━━ Excerpted data

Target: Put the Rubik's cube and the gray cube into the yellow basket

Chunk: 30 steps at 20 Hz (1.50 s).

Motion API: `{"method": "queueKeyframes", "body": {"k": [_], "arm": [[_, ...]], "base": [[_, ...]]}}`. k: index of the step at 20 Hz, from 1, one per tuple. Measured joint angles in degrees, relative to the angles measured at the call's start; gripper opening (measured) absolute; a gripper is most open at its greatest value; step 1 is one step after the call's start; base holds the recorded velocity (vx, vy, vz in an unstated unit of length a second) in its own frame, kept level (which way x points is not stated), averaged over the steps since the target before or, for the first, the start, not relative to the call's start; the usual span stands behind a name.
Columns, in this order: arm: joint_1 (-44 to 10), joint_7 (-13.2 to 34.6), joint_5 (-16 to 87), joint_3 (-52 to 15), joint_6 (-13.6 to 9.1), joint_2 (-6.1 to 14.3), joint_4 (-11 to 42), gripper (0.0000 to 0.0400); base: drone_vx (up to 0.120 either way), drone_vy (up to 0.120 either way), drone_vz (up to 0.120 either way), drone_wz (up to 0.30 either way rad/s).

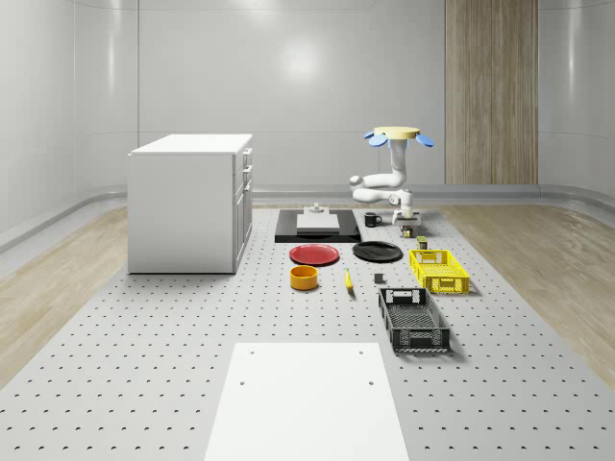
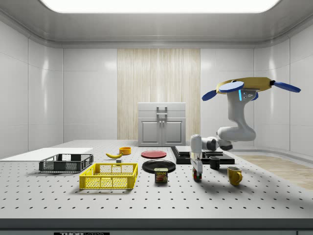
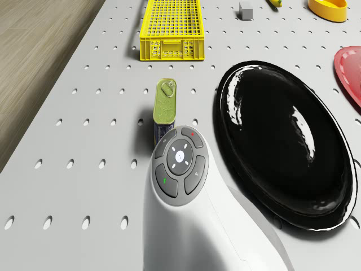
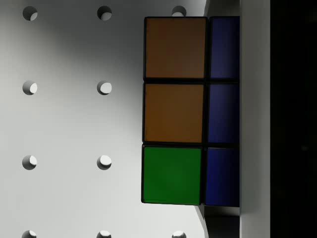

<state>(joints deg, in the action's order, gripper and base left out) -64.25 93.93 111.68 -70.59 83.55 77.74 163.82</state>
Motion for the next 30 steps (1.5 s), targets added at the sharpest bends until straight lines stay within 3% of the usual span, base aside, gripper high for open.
{"method": "queueKeyframes", "body": {"k": [7,17,21,30], "arm": [[-0.50,0.86,-4.81,-4.74,-0.95,0.48,0.80,0.0321],[-1.07,1.44,-7.07,-6.59,0.16,2.10,0.90,0.0321],[-1.25,1.59,-7.48,-6.83,0.79,2.80,0.87,0.0320],[-1.60,1.89,-8.19,-7.16,2.16,4.28,0.81,0.0320]], "base": [[0.000,0.000,0.120,0.000],[0.004,0.000,0.120,0.000],[0.120,0.010,0.020,0.000],[0.120,0.116,0.000,0.000]]}}
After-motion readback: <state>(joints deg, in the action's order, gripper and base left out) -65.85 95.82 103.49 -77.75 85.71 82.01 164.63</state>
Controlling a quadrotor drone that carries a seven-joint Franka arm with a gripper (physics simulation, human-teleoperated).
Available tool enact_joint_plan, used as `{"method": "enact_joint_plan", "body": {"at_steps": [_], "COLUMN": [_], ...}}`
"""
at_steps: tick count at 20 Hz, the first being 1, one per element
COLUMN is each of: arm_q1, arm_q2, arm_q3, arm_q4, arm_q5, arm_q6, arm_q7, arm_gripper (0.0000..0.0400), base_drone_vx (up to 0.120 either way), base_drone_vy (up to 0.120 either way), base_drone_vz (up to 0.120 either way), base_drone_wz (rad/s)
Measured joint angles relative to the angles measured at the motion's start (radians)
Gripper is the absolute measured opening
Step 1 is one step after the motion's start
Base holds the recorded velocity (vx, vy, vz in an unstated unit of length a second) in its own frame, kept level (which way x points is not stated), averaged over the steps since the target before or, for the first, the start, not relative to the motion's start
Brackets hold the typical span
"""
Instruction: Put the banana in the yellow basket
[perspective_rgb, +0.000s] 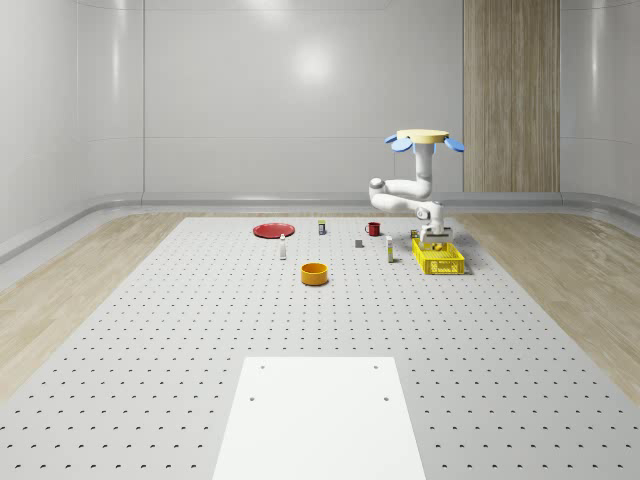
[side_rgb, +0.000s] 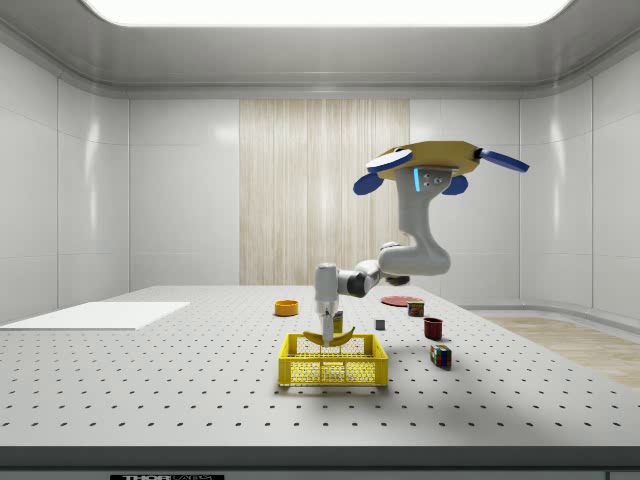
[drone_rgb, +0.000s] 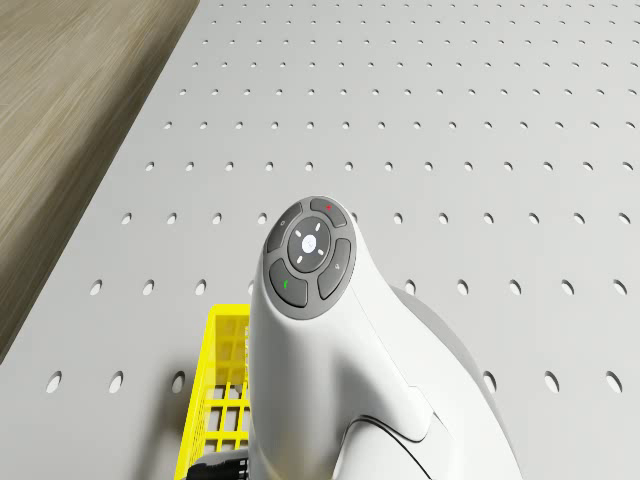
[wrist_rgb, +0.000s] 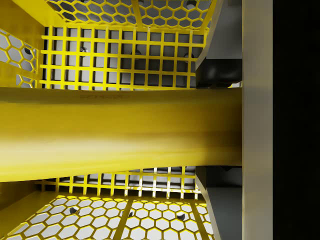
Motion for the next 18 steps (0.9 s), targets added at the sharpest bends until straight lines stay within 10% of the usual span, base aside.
{"method": "enact_joint_plan", "body": {"at_steps": [5,11,18], "arm_q1": [-0.006,-0.002,0.007], "arm_q2": [0.009,0.017,0.017], "arm_q3": [-0.048,-0.047,0.005], "arm_q4": [0.015,0.014,-0.003], "arm_q5": [-0.047,-0.045,0.005], "arm_q6": [0.013,0.007,-0.015], "arm_q7": [-0.002,0.027,0.043], "arm_gripper": [0.0193,0.0345,0.0390], "base_drone_vx": [0.000,0.000,0.000], "base_drone_vy": [0.000,0.000,0.000], "base_drone_vz": [0.000,0.000,0.000], "base_drone_wz": [0.000,0.000,0.000]}}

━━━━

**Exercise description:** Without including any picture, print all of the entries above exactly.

**Solution for this exercise:**
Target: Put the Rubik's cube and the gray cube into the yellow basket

Chunk: 30 steps at 20 Hz (1.50 s).

Motion API: `{"method": "queueKeyframes", "body": {"k": [_], "arm": [[_, ...]], "base": [[_, ...]]}}`. k: index of the step at 20 Hz, from 1, one per tuple. Measured joint angles in degrees, relative to the angles measured at the call's start; gripper opening (measured) absolute; a gripper is most open at its greatest value; step 1 is one step after the call's start; base holds the recorded velocity (vx, vy, vz in an unstated unit of length a second) in its own frame, kept level (which way x points is not stated), averaged over the steps since the target before or, for the first, the start, not relative to the call's start; the usual span stands behind a name.
Columns, in this order: arm: joint_1 (-44 to 10), joint_7 (-13.2 to 34.6), joint_5 (-16 to 87), joint_3 (-52 to 15), joint_6 (-13.6 to 9.1), joint_2 (-6.1 to 14.3), joint_4 (-11 to 42), gripper (0.0000 to 0.0400); base: drone_vx (up to 0.120 either way), drone_vy (up to 0.120 either way), drone_vz (up to 0.120 either way), drone_wz (up to 0.30 either way rad/s).


<state>(joints deg, in the action's order, gripper and base left out) -64.25 93.93 111.68 -70.59 83.55 77.74 163.82</state>
Motion for the next 30 steps (1.5 s), targets added at the sharpest bends until straight lines stay within 3% of the usual span, base aside, gripper high for open.
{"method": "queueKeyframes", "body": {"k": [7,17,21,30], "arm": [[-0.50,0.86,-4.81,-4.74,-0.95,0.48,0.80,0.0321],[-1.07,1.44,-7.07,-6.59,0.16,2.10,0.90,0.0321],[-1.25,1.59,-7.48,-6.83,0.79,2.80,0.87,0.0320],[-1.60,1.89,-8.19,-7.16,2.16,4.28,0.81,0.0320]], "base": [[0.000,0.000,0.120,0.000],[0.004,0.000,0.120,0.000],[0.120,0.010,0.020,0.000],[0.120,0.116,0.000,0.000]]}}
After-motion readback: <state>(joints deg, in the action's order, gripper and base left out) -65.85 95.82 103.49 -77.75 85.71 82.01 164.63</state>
Controlling a quadrotor drone that carries a seven-joint Franka arm with a gripper (physics simulation, human-teleoperated).
Available tool enact_joint_plan, used as `{"method": "enact_joint_plan", "body": {"at_steps": [_], "COLUMN": [_], ...}}`
"""
at_steps: tick count at 20 Hz, the first being 1, one per element
COLUMN is each of: arm_q1, arm_q2, arm_q3, arm_q4, arm_q5, arm_q6, arm_q7, arm_gripper (0.0000..0.0400), base_drone_vx (up to 0.120 either way), base_drone_vy (up to 0.120 either way), base_drone_vz (up to 0.120 either way), base_drone_wz (rad/s)
Measured joint angles relative to the angles measured at the motion's start (radians)
Gripper is the absolute measured opening
Step 1 is one step after the motion's start
Base holds the recorded velocity (vx, vy, vz in an unstated unit of length a second) in its own frame, kept level (which way x points is not stated), averaged over the steps since the target before or, for the first, the start, not relative to the motion's start
Brackets hold the typical span
"""
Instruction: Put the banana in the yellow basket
[perspective_rgb, +0.000s] 
[side_rgb, +0.000s] 
[drone_rgb, +0.000s] 
[wrist_rgb, +0.000s] 
Motion for the next 18 steps (0.9 s), targets added at the sharpest bends until straight lines stay within 10% of the usual span, base aside.
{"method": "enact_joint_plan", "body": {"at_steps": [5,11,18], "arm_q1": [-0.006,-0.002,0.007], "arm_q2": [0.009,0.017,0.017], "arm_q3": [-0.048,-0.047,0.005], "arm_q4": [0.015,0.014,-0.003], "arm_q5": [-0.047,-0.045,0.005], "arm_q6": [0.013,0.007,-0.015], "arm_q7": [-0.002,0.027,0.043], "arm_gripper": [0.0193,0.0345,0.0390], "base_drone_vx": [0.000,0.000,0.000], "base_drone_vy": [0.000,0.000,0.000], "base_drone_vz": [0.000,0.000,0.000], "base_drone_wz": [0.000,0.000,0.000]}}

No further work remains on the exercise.